Franky Zapata, Stakhanov de la startup nation
Qui n'a pas entendu parler de Franky Zapata, l'inventeur du « Flyboard Air » ? Ce patron marseillais bénéficie, depuis sa démonstration spectaculaire du 14 juillet face à la tribune officielle, d'une couverture médiatique aussi généreuse qu'élogieuse. Mais celle-ci n'est absolument pas anodine. La promotion du personnage, voulue par l'Élysée, contribue à un discours idéologique marqué à travers un récit qui lui est totalement conforme.
Ce discours idéologique, c'est celui de la « startup nation » : l'innovation serait en grande partie une affaire de génie individuel et de prise de risque due aux entrepreneurs et au secteur privé. Un discours qui prône un rôle plus en retrait de l'État - trop normé et contraignant -, une politique fiscale plus à l'avantage des investisseurs privés, et qui vient justifier une meilleure rémunération des actionnaires.
Comment le personnage Franky Zapata, ou du moins le récit de son histoire, alimente-t-il ce discours ? D'abord, parce que Franky Zapata est une victime de l'État-contrainte qui paralyse l'innovation. Comme BFM TV se plaît à le rappeler, « Lorsqu'il a lancé le Flyboard Air, Franky Zapata a risqué jusqu'à 10 ans de prison pour avoir testé sa machine ». Il avait en effet volé sans autorisation de la direction générale de l'aviation civile. Mais comme disait Macron lui-même face à un parterre d'étudiants américains : « You don't always have to follow the rules » ! On le voit bien, la rigidité stérile de l'État se dresse comme un obstacle à l'inventivité fertile de nos entrepreneurs. Ce n'est pas pour rien que l'AFP a tenu à produire une indispensable dépêche au sujet de l'« "avis défavorable" » émis par la préfecture maritime à propos de la tentative de traversée de la Manche de Franky Zapata.
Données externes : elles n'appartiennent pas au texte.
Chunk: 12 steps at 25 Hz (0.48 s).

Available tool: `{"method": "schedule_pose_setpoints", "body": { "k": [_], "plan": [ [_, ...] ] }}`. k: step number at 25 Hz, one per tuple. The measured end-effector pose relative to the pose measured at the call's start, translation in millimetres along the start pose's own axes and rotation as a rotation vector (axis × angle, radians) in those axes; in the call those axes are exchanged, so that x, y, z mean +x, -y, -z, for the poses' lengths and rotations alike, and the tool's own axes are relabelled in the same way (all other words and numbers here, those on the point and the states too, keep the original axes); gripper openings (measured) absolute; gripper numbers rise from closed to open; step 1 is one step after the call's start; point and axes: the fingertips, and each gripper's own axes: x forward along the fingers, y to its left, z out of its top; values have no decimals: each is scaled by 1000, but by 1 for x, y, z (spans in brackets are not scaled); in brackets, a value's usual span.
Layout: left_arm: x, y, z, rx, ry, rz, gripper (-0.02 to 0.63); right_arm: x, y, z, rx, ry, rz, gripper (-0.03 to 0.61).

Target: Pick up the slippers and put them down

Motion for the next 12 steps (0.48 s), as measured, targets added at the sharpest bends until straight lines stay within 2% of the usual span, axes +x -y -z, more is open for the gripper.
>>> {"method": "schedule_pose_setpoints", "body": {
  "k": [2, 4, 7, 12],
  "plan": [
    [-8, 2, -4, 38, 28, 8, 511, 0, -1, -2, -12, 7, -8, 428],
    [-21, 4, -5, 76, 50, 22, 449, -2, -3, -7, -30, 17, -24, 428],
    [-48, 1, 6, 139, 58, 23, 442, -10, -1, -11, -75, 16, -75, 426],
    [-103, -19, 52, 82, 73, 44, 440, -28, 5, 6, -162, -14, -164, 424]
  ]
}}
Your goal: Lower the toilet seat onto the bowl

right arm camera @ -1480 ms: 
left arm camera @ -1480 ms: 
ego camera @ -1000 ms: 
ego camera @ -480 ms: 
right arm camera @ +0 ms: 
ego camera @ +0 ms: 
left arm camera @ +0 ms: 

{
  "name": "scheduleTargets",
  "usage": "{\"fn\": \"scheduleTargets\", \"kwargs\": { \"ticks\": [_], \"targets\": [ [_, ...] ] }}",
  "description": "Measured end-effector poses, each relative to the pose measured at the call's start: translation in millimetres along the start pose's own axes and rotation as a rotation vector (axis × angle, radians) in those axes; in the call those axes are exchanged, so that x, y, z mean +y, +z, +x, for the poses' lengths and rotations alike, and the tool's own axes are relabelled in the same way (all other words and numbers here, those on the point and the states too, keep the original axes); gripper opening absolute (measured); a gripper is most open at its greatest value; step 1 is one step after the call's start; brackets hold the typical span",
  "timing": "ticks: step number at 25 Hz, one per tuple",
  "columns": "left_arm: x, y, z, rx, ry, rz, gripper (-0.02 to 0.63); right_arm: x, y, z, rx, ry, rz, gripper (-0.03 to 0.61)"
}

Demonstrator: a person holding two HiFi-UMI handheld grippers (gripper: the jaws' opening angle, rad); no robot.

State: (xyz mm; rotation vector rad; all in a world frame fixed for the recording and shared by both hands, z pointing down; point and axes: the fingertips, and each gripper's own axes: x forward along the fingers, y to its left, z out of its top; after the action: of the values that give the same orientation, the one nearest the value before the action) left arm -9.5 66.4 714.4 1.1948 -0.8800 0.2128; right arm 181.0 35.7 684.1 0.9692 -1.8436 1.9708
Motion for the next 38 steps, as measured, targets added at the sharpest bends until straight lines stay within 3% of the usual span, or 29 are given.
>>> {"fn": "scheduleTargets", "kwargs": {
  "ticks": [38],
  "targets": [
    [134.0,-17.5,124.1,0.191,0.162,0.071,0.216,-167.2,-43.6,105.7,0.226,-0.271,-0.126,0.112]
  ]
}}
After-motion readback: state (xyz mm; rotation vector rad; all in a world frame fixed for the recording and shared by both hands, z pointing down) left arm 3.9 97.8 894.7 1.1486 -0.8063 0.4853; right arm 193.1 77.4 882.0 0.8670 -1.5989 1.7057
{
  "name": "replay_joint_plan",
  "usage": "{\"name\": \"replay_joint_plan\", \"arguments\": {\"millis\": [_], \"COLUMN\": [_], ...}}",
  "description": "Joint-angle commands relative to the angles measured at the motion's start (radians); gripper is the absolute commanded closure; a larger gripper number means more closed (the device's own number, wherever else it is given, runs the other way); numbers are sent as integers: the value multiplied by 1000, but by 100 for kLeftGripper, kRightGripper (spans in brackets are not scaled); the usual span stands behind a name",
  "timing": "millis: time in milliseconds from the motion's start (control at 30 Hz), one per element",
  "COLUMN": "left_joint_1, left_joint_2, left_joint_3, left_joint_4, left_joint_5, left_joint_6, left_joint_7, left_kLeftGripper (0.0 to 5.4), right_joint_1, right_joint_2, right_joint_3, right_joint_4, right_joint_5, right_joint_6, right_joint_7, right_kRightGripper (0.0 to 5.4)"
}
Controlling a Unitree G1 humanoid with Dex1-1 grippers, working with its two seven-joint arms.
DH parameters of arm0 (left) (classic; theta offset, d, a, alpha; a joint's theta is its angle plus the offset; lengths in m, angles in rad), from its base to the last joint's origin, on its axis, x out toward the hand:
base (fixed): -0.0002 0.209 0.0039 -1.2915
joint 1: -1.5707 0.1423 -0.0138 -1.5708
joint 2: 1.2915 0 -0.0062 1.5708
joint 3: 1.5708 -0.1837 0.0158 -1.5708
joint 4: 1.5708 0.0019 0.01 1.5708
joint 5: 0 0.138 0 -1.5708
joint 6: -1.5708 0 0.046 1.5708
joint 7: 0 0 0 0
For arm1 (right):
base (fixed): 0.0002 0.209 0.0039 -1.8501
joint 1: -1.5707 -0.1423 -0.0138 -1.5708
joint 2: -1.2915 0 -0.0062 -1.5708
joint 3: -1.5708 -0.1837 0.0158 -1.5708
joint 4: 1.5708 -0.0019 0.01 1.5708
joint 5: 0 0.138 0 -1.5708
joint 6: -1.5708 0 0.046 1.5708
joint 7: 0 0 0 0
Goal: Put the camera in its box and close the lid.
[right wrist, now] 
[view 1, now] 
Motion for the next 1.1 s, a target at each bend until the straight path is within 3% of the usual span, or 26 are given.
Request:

Cette ingratitude de la France a bien failli faire fuir l'« homme volant » à l'étranger. Il affirme s'être demandé « s’il n’allait pas quitter la France pour les Etats-Unis ou pour un pays du Golfe », alors même « [qu'un] gros investisseur d’Abu Dhabi [lui avait proposé] 40 millions d’euros » (20 Minutes). Une ingratitude nationale réparée par Florence Parly : le ministère des Armées a en effet investi 1,3 million d'euros dans le projet en 2018 (Ibid). Il faut soigner nos talents...
Franky Zapata, c'est aussi l'histoire d'un self-made man au « destin fou » (20 Minutes), qui ne doit son succès à personne, et encore moins à l'école : cet « autodidacte qui ne lâche rien » (Le Parisien) l'a en effet quittée à 16 ans.
Autour de lui, règne un langage qui épouse parfaitement la novlangue néolibérale. D'abord, par un discours niais sur l'échec : « On apprend, on échoue pas » (Franky Zapata pour France Info), « Touché mais pas coulé » (Le Parisien). Car bien sûr l'échec est permis à tous... Il rentre également dans le moule du solutionnisme technologique, en se définissant lui-même comme « solutionneur de problème » (sic) (20 Minutes).
Les médias, donc, en alimentant ce récit avec autant d'enthousiasme, contribuent à ce qu'il faut bien appeler une opération de propagande : là où Stakhanov incarnait le national-productivisme soviétique, Franky Zapata et son gadget incarnent parfaitement le startup-nationalisme de la Macronie. Certes, l'histoire de Franky Zapata n'est pas une fiction. Il ne s'agit pas d'accuser la presse citée ici de l'avoir romancée. Mais simplement, et c'est déjà pas mal, d'avoir suivi avec le discernement qu'on lui connait l'opération de communication du pouvoir.